→ Problem:
If a line below contains the string "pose", copy it out.
»»
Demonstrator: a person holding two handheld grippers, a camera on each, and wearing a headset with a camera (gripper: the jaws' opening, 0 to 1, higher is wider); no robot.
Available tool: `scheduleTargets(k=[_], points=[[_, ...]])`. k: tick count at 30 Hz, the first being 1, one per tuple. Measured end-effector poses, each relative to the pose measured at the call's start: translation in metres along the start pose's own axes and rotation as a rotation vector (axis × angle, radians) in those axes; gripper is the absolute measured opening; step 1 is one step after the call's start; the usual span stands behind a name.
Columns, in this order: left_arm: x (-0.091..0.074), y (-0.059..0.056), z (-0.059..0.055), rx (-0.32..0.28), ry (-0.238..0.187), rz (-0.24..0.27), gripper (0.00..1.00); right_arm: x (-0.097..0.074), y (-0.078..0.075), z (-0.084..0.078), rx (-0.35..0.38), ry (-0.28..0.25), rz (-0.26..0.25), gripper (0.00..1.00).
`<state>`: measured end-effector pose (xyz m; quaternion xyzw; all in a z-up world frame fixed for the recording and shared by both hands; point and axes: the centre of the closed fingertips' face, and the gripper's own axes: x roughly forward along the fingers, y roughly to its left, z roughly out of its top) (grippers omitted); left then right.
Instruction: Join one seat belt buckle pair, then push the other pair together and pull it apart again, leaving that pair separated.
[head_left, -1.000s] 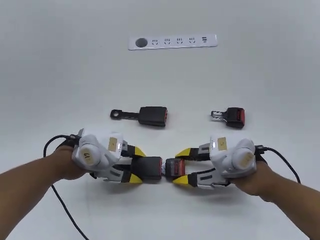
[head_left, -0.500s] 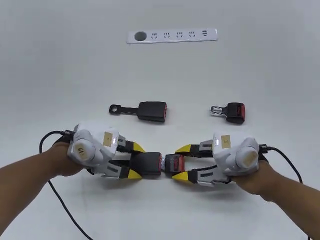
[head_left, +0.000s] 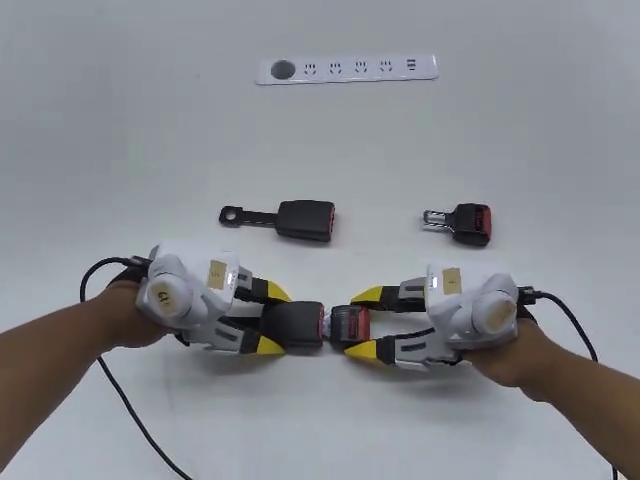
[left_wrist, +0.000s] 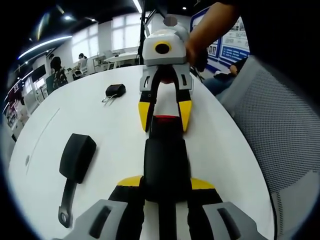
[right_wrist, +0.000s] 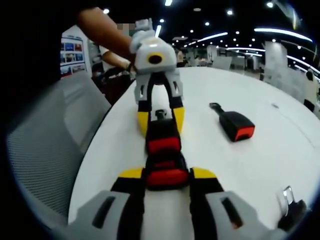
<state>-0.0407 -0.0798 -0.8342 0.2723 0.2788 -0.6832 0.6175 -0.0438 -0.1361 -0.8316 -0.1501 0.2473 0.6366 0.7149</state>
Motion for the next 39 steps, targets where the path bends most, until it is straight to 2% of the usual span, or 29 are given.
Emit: scheduleTargets(k=[6,10,11,13,15,16,18,19,20,21,23,25,26,28,30,32,34,39], points=[[0.0,0.0,-0.002,0.005,0.03,0.001,0.34,0.0,0.0,0.0,-0.044,0.032,-0.005,0.35],[0.001,-0.001,-0.004,-0.009,0.05,-0.005,0.37,-0.001,0.0,0.001,-0.041,0.043,-0.014,0.35],[0.0,-0.002,-0.005,-0.032,0.058,-0.004,0.38,-0.003,-0.002,0.003,-0.026,0.037,-0.023,0.37],[-0.004,0.0,-0.006,-0.094,0.062,0.022,0.4,-0.006,-0.005,0.008,0.001,0.009,-0.05,0.49],[-0.008,0.002,-0.001,-0.103,0.034,0.042,0.51,-0.007,-0.009,0.009,0.028,0.01,-0.073,0.64],[-0.009,0.003,0.0,-0.106,0.028,0.053,0.57,-0.01,-0.012,0.013,0.022,-0.008,-0.09,0.68],[-0.013,0.006,0.003,-0.13,0.018,0.074,0.68,-0.013,-0.015,0.013,0.035,-0.011,-0.1,0.72],[-0.016,0.009,0.006,-0.142,0.014,0.096,0.7,-0.015,-0.017,0.014,0.047,-0.01,-0.109,0.73],[-0.017,0.009,0.007,-0.141,0.011,0.098,0.71,-0.016,-0.017,0.015,0.051,-0.018,-0.114,0.74],[-0.02,0.01,0.014,-0.133,-0.016,0.104,0.71,-0.019,-0.018,0.018,0.043,-0.026,-0.125,0.74],[-0.027,0.014,0.02,-0.107,-0.006,0.128,0.7,-0.023,-0.019,0.025,0.05,-0.052,-0.135,0.75],[-0.033,0.021,0.036,-0.101,-0.067,0.153,0.7,-0.027,-0.019,0.027,0.038,-0.052,-0.141,0.75],[-0.035,0.021,0.036,-0.095,-0.049,0.151,0.7,-0.028,-0.02,0.026,0.038,-0.048,-0.143,0.75],[-0.037,0.023,0.04,-0.074,-0.045,0.147,0.7,-0.031,-0.021,0.027,0.047,-0.048,-0.145,0.76],[-0.041,0.031,0.044,-0.074,-0.046,0.163,0.72,-0.036,-0.024,0.026,0.049,-0.05,-0.154,0.77],[-0.044,0.04,0.046,-0.055,-0.035,0.189,0.72,-0.044,-0.031,0.027,0.059,-0.059,-0.17,0.77],[-0.046,0.045,0.047,-0.055,-0.035,0.189,0.73,-0.051,-0.038,0.026,0.057,-0.053,-0.186,0.79],[-0.049,0.058,0.044,-0.048,-0.005,0.198,0.76,-0.072,-0.059,0.018,0.076,-0.031,-0.227,0.83]])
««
→ Answer area:
Available tool: `scheduleTargets(k=[_], points=[[_, ...]])`. k: tick count at 30 Hz, the first being 1, one per tuple. Measured end-effector poses, each relative to the pose measured at the call's start: translation in metres along the start pose's own axes and rotation as a rotation vector (axis × angle, radians) in those axes; gripper is the absolute measured opening; step 1 is one step after the call's start; the usual span stands behind a name.
`<state>`: measured end-effector pose (xyz m; quaternion xyzw; all in a z-up world frame fixed for the recording and shared by both hands; point and axes: the centre of the closed fingertips' face, and the gripper's own axes: x roughly forward along the fingers, y roughly to its left, z roughly out of its top) (grippers omitted); left then right.

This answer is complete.